Directions: Retype, word for word, every line of the records below starting at the one that contains "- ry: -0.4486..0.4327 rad" and ending at the one that contains "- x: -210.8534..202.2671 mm"; include both of those lines and nothing more.

*** Data extract ***

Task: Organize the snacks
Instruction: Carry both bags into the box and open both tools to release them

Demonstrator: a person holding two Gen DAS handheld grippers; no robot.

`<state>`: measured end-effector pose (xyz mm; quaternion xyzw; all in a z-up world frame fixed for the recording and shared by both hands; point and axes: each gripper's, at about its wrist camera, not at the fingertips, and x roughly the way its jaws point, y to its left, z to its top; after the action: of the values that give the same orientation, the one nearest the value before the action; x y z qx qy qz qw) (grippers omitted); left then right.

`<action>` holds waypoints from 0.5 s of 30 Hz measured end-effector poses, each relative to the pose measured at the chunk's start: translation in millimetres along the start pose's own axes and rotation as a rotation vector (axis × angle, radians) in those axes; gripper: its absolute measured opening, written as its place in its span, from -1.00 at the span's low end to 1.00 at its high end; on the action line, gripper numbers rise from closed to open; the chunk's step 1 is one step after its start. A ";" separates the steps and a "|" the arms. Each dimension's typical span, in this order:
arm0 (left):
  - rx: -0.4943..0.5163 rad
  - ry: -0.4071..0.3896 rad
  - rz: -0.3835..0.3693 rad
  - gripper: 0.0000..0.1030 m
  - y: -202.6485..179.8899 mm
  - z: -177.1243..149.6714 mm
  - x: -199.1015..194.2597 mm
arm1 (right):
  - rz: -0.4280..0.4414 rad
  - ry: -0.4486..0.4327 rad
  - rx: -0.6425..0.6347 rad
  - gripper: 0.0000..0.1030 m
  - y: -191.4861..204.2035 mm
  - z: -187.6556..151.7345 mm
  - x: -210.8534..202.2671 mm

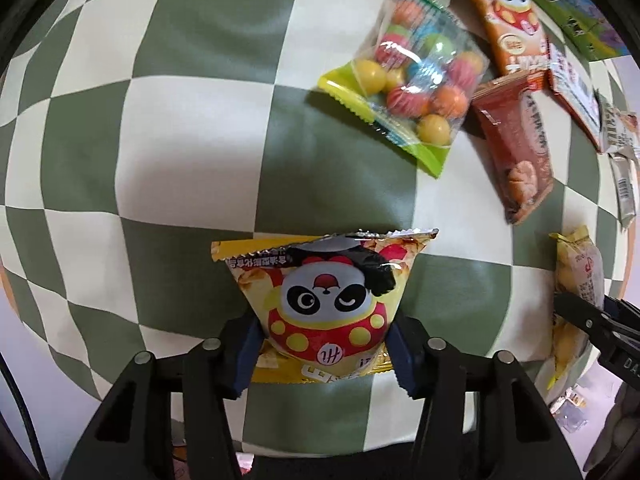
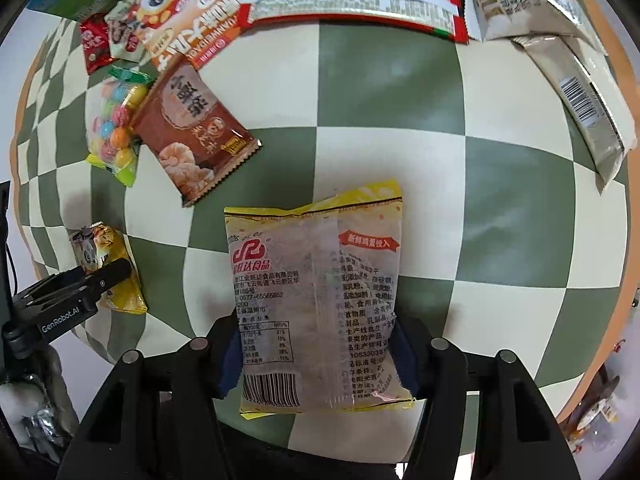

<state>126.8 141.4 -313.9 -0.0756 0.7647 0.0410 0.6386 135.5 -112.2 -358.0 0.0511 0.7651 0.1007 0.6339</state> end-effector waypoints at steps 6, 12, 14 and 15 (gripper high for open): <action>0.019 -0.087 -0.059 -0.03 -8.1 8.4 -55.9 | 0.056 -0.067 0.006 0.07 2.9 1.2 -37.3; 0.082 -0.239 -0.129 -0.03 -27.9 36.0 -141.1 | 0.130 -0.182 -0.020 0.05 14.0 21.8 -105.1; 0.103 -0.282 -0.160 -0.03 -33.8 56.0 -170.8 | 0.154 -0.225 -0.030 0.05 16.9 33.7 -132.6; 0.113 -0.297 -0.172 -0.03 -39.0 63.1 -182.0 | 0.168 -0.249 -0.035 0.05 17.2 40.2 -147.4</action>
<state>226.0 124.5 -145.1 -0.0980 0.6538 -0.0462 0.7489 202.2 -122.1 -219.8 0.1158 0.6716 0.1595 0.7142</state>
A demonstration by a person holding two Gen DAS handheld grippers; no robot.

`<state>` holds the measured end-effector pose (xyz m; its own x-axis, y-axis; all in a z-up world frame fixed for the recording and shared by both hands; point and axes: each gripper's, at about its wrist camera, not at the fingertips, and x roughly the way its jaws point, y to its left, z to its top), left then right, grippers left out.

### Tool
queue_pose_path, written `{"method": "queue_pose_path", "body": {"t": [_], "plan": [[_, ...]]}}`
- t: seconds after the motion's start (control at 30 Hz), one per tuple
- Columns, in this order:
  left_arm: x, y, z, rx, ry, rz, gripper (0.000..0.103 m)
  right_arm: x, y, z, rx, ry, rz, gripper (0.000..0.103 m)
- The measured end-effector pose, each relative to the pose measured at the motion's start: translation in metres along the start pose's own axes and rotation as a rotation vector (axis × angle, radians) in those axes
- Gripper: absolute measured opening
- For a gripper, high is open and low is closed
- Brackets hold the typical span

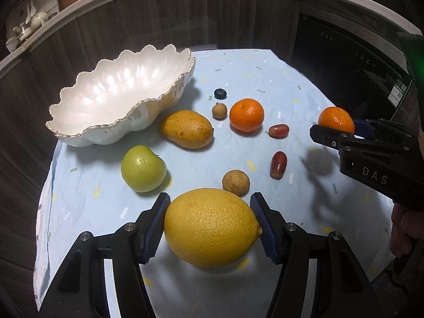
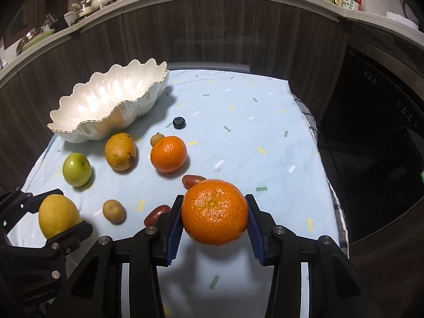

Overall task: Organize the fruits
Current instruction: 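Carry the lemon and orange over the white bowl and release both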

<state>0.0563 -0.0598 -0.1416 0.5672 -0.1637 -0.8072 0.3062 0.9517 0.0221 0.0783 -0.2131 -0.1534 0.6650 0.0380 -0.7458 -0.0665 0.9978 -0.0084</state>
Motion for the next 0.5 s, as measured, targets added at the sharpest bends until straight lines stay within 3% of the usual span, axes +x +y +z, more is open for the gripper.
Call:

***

Exercise result:
  - ry: -0.4486..0.4327 rad
  - rx: -0.6425..0.6347 rad
  - gripper: 0.0000..0.1030 m
  - y: -191.4861..204.2035 mm
  - z: -187.6556..151.7345 mm
  - x: -210.8534..202.2671 mm

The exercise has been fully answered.